A surge in U.S. job growth has financial markets betting the Federal Reserve will follow last month’s half-point interest rate reduction with smaller moves, and ignited a debate over whether the policy rate ends up at a higher level than previously expected.

A Labor Department report on Friday showed employers added 254,000 jobs in September, far more than expected, and the unemployment rate declined to 4.1%.

Within minutes, traders of futures that settle to the Fed’s policy rate had all but abandoned bets on another upsized interest rate reduction before the end of this year, and moved to price in quarter-point reductions instead.

They are also pricing in an end point to the rate-cutting at somewhere between 3.25% and 3.75% by the middle of next year, above the 3.00% to 3.25% end-point range that traders had previously seen likely. The current range is 4.75% to 5.00%.

Chicago Fed President Austan Goolsbee, in back-to-back appearances on Bloomberg TV and Yahoo! Finance shortly after the jobs report, called it “superb” and said that more such strong labor market data would give him added confidence that the U.S. is at the Fed’s goal of full employment and not headed for a crash.

Even so, he said, Fed policymakers will likely need to cut rates by “a lot” over the next 12 to 18 months to make sure the labor market stays strong and inflation continues to come in around the Fed’s 2% target, as it has in recent months.

Most Fed policymakers currently see the policy rate settling out somewhere between 2.5% and 3.5%, he said, referring to projections published last month which show a median expectation of 2.9% but a range of forecasts around that.

“You have both time and runway to figure out where the settling point is,” Goolsbee said.

If jobs numbers continue to improve along with GDP, he said, that could mean a continuation of what has been recent rapid growth in productivity.

That in turn would point to a higher end point for the Fed policy rate, and would be a “glorious” outcome because it would signal a stronger economy overall, Goolsbee said.

EXPECTATIONS

Analysts largely took the jobs report much as Goolsbee did: reason for optimism about economic growth, but without changing the need for further, albeit gradual, rate cuts ahead.
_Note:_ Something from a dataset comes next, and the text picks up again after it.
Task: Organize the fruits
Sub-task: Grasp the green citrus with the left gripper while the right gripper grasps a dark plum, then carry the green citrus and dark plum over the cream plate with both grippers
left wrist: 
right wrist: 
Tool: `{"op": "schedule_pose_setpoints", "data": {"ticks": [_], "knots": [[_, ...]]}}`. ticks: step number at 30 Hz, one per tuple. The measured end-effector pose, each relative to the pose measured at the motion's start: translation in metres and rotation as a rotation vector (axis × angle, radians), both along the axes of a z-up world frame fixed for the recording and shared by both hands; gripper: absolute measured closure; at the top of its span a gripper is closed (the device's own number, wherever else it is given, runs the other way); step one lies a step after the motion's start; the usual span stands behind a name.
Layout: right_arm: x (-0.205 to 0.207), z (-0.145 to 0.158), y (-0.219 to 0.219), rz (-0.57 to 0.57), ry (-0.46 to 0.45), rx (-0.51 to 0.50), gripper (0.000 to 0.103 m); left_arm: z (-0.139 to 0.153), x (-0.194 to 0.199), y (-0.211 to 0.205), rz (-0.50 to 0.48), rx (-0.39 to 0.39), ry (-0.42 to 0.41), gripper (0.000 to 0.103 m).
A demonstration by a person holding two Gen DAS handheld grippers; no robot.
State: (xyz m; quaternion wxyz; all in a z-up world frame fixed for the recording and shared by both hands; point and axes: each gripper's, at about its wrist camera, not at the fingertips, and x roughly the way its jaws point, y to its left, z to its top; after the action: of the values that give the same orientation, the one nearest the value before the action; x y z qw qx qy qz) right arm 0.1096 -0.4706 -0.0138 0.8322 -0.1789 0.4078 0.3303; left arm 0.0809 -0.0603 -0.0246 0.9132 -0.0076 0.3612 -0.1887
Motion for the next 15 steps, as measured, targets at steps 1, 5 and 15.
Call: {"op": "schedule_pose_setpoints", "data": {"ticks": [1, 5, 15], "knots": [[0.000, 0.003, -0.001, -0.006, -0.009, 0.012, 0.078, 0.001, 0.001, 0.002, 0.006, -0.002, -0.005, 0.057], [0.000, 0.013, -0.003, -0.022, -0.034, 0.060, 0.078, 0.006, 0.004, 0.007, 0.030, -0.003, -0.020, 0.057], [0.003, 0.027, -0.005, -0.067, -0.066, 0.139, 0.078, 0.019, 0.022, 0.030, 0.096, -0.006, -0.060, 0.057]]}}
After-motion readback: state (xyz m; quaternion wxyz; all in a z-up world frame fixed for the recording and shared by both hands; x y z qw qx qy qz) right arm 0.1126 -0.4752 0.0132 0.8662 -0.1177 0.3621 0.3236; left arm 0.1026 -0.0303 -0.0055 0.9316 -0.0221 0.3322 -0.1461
Friday’s jobs report “is a potential game changer for the Fed and market expectations on the size and pace of future rate cuts,” BMO economists wrote. “It also is a big upside risk to our consumer spending and GDP growth forecasts in the near-term.”

Expectations could still change before the Fed’s Nov. 6-7 policy meeting, which will come after fresh data on inflation and another monthly jobs report.

The Fed’s policy-setting Federal Open Market Committee has said it wants to recalibrate the policy rate as inflation drops closer to its 2% goal and the labor market cools.

Recent data showing job market cooling “had threatened to turn into something more worrisome, but after today’s report the soft landing looks back on track,” JP Morgan economist Michael Feroli wrote. “We think it would take a rather large October (or early November) surprise to move the Committee off this path of gradual rate normalization.”